How to improve the performance of this data pipeline for my tensorflow model

The suggestion from hampi to profile your training job is a good one, and may be necessary to understand the actual bottlenecks in your pipeline. The other suggestions in the Input Pipeline performance guide should be useful as well.

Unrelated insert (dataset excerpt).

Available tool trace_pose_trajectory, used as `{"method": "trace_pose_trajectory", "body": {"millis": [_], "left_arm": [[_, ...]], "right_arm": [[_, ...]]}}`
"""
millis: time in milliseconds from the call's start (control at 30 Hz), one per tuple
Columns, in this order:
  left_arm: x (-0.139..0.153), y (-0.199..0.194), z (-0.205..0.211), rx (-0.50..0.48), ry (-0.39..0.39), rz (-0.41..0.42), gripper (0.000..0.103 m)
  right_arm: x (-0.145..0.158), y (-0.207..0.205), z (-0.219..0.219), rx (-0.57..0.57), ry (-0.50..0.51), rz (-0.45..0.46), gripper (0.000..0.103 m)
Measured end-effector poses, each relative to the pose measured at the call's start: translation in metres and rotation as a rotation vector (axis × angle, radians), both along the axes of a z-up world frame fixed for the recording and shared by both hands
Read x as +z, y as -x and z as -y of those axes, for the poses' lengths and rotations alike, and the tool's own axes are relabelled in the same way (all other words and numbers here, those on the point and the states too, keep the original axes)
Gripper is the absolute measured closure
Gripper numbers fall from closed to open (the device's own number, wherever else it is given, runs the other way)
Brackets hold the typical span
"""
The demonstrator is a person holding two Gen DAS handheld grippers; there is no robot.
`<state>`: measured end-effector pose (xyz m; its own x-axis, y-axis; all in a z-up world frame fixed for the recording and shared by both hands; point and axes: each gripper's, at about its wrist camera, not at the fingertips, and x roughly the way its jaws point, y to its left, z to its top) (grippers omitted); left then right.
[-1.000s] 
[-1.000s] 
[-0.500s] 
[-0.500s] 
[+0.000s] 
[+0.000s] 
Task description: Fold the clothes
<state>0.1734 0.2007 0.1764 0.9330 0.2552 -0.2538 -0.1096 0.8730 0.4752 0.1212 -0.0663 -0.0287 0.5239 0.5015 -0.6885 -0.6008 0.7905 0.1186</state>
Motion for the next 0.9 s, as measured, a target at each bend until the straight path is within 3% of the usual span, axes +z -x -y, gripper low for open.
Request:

However, there is another possible "quick fix" that might be useful. In some cases, the amount of work in a Dataset.map() transformation can be very small, and dominated by the cost of invoking the function for each element. In those cases, we often try to vectorize the map function, and move it after the Dataset.batch() transformation, in order to invoke the function fewer times (1/512 as many times, in this case), and perform larger—and potentially easier-to-parallelize—operations on each batch. Fortunately, your pipeline can be vectorized as follows:

def _batch_parser(record_batch):
  # NOTE: Use `tf.parse_example()` to operate on batches of records.
  parsed = tf.parse_example(record_batch, _keys_to_map)
  return parsed['d'], parsed['s']

def init_tfrecord_dataset():
  files_train = glob.glob(DIR_TFRECORDS + '*.tfrecord')
  random.shuffle(files_train)

  with tf.name_scope('tfr_iterator'):
    ds = tf.data.TFRecordDataset(files_train)      # define data from randomly ordered files
    ds = ds.shuffle(buffer_size=10000)             # select elements randomly from the buffer
    # NOTE: Change begins here.
    ds = ds.batch(BATCH_SIZE, drop_remainder=True) # group elements in batch (remove batch of less than BATCH_SIZE)
    ds = ds.map(_batch_parser)                     # map batches based on tfrecord format
    # NOTE: Change ends here.
    ds = ds.repeat()                               # iterate infinitely 

    return ds.make_initializable_iterator()        # initialize the iterator

Currently, vectorization is a change that you have to make manually, but the tf.data team are working on an optimization pass that provides automatic vectorization.


I have a couple of suggestions:

1) After creating the batch, the entire batch is processed by the iterator_to_data() function. This isn't really distributing the task on multiple threads, atleast not at the api level. Instead, you could try something like this in the init_tfrecord_dataset() function:

ds = tf.data.TFRecordDataset(files_train)      # define data from randomly ordered files
ds = ds.shuffle(buffer_size=10000)             # select elements randomly from the buffer
ds = ds.map(_parser)  
ds = ds.map(map_func=iterator_to_data, num_parallel_calls=FLAGS.num_preprocessing_threads)
ds = ds.batch(BATCH_SIZE, drop_remainder=True) # group elements in batch (remove batch of less than BATCH_SIZE)
ds = ds.repeat()

you might also want to change a few lines in the iterator_to_data() fucntion as the input argument is not a iterator with the above changes.

2) You might also want to get the profiling information using something like tf.train.ProfilerHook. This can tell you if the bottleneck is with the cpu or gpu. For example, if the bottleneck is with the CPU, you could see GPU ops waiting for memcpyHtoD op to complete.